Now it’s all about the election. Not about what any of the buggers who won it are going to do.
No, the Russians made the Conservatives win just like they made Trump win. Yeah, those crazy Russians, eh? Supporting the anti-communist parties in other countries. What can they be thinking? Perhaps they shouldn’t mix vodka and Facebook.
It was Brexit wot dun it. You know, that thing we voted on three and a half years ago and still isn’t sorted. Why isn’t is sorted? Because they are all twats anyway and best ignored.
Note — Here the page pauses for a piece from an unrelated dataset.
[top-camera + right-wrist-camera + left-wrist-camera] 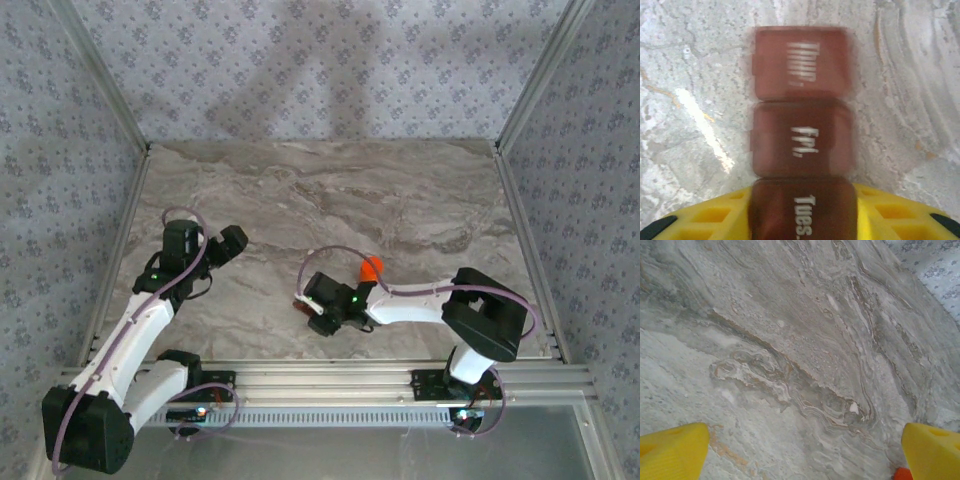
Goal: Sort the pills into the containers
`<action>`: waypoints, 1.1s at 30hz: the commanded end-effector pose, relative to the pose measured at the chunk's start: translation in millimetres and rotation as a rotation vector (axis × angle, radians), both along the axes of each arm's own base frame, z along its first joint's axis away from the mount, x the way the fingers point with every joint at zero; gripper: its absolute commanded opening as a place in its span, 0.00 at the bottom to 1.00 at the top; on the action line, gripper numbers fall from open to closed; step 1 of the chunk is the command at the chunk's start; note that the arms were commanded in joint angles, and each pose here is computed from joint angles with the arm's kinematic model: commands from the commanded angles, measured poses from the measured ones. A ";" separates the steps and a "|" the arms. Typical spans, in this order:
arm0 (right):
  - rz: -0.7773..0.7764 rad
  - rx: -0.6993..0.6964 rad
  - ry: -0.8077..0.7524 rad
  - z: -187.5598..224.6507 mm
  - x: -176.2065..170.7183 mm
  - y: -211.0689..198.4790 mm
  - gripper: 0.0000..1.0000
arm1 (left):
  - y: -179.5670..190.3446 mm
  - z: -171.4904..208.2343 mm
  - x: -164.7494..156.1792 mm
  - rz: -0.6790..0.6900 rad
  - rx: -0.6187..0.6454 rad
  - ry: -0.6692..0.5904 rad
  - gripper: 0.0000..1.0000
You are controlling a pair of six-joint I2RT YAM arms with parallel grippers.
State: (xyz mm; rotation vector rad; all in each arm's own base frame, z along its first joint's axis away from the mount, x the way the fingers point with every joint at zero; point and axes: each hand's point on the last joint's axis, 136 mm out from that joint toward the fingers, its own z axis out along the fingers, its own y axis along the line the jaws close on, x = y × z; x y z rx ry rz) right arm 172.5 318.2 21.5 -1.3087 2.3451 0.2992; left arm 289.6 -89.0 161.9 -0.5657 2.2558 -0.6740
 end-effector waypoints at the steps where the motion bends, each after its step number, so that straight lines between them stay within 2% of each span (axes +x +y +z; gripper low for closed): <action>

Maybe Kim Jong Corbyn’s party wasn’t communist enough. Maybe Boris won the votes with his happy clown act. Maybe the climate didn’t change fast enough. Maybe it was a Thursday. Nobody knows what they are voting for on a Thursday. The excuses are legion and frankly, I have never seen this before. In the old days, we used to grow up. That no longer happens.
In London, the toddler tantrums of the losing side have taken up far too much police time that could be better spent hunting down hurty words on Twitter. And yes, that would actually be a better use of police time than trying to stop full-moon-addled lunatics lynching anyone they don’t agree with.
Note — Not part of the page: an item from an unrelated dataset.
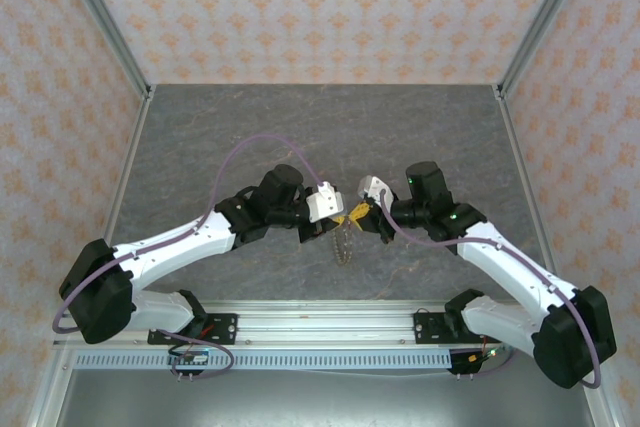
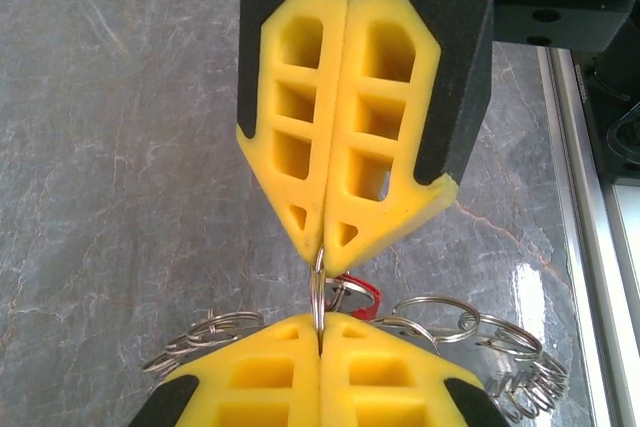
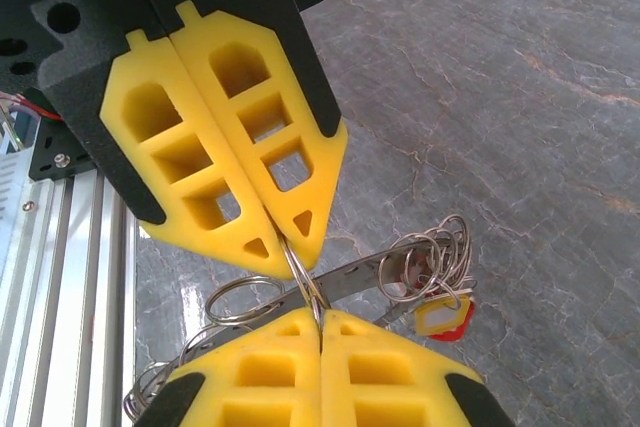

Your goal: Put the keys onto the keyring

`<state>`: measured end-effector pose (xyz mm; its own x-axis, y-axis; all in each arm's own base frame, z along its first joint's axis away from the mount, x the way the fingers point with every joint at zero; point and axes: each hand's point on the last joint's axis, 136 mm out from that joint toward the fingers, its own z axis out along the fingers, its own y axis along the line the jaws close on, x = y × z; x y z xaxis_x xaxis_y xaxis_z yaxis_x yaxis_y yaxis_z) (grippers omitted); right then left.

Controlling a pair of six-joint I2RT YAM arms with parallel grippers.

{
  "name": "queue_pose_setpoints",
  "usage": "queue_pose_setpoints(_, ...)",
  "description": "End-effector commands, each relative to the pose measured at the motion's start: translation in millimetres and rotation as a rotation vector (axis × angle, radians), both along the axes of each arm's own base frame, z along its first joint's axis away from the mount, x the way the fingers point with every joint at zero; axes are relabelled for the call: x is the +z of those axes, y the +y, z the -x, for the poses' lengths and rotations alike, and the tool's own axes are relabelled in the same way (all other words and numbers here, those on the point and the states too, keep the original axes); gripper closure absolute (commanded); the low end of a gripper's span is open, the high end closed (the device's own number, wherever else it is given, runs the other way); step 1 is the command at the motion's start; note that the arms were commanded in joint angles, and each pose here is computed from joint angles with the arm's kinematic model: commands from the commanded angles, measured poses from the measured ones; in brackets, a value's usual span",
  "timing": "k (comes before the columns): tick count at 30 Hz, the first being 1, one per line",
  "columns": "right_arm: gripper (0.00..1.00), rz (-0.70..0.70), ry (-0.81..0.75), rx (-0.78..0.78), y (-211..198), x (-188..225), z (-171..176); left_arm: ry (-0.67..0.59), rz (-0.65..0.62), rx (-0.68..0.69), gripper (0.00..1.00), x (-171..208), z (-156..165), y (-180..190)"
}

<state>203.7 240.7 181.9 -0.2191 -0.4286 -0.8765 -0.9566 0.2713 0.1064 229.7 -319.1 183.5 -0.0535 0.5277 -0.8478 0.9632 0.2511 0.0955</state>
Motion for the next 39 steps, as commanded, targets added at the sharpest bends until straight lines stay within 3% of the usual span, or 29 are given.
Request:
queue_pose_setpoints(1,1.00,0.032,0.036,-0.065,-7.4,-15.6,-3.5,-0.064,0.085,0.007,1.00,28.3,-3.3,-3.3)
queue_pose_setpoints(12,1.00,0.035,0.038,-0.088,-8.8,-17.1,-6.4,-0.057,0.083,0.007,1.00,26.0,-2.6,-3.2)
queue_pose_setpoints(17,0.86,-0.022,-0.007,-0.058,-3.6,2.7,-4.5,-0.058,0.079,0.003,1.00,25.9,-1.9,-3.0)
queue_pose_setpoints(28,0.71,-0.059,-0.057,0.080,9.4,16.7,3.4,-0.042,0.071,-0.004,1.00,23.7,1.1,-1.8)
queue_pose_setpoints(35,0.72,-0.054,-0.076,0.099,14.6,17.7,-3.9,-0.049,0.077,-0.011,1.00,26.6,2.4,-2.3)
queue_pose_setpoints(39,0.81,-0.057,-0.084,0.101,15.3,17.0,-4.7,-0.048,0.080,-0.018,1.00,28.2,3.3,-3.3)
Is this the result of the ‘nobody loses’ idiocracy applied to schools? Well, some of those shrieking harpies look to be my age or older, but maybe they just had a hard life. Or maybe being consumed by hate ages you.
‘No matter who you vote for, the government always gets in’ is a very old saying and a Bonzo Dog Band song. I will take it to its ultimate conclusion in ‘Panoptica’ unless reality gets there first.
It’s already pretty much true. They get into Wastemonster and fill out expenses forms on top of their salaries. And they don’t do much else apart from making sure the tax take covers their salaries and expenses. They talk about ‘the working man’ while all of them sit on their arses and watch the money roll in. All of them.
It’s what they’ve always done. We ignored them, mostly. What changed is that they developed this idea that they can ban things we ‘common plebs’ like.Then we noticed and we started to look at what that home for the terminally political was actually doing with the money we sent it.
Well, it was a bit of a shock.
Even so, we didn’t riot and rage, we just voted for different ones who did just the same thing anyway.
This time we have Boriswise the Clown. Do we wait to see whether he actually does anything useful? His Prime Monstership has a better majority than any government since Blair. We’ve had the Cleggeron Coagulation,then a dose of the Cameroids, then Tessie Maybe and now Boris. We won’t mention the Brown Gorgon, even Labour keep quiet about that one.
Boris has an actual majority for the first time in years. He can do stuff. He can get things done.
The question is… what things?
The British way is to give him a chance and then wipe him out if he fucks up.
The Brutish way… is what Labour’s Brownshirts are currently doing.
The election is over. We have a proper majority government at last. Maybe not the one you wanted and maybe not the best but for the first time in a long time we have an actual functioning Parliament. Let’s see what it does.
In the meantime, I don’t know about you, but I have real life stuff to deal with.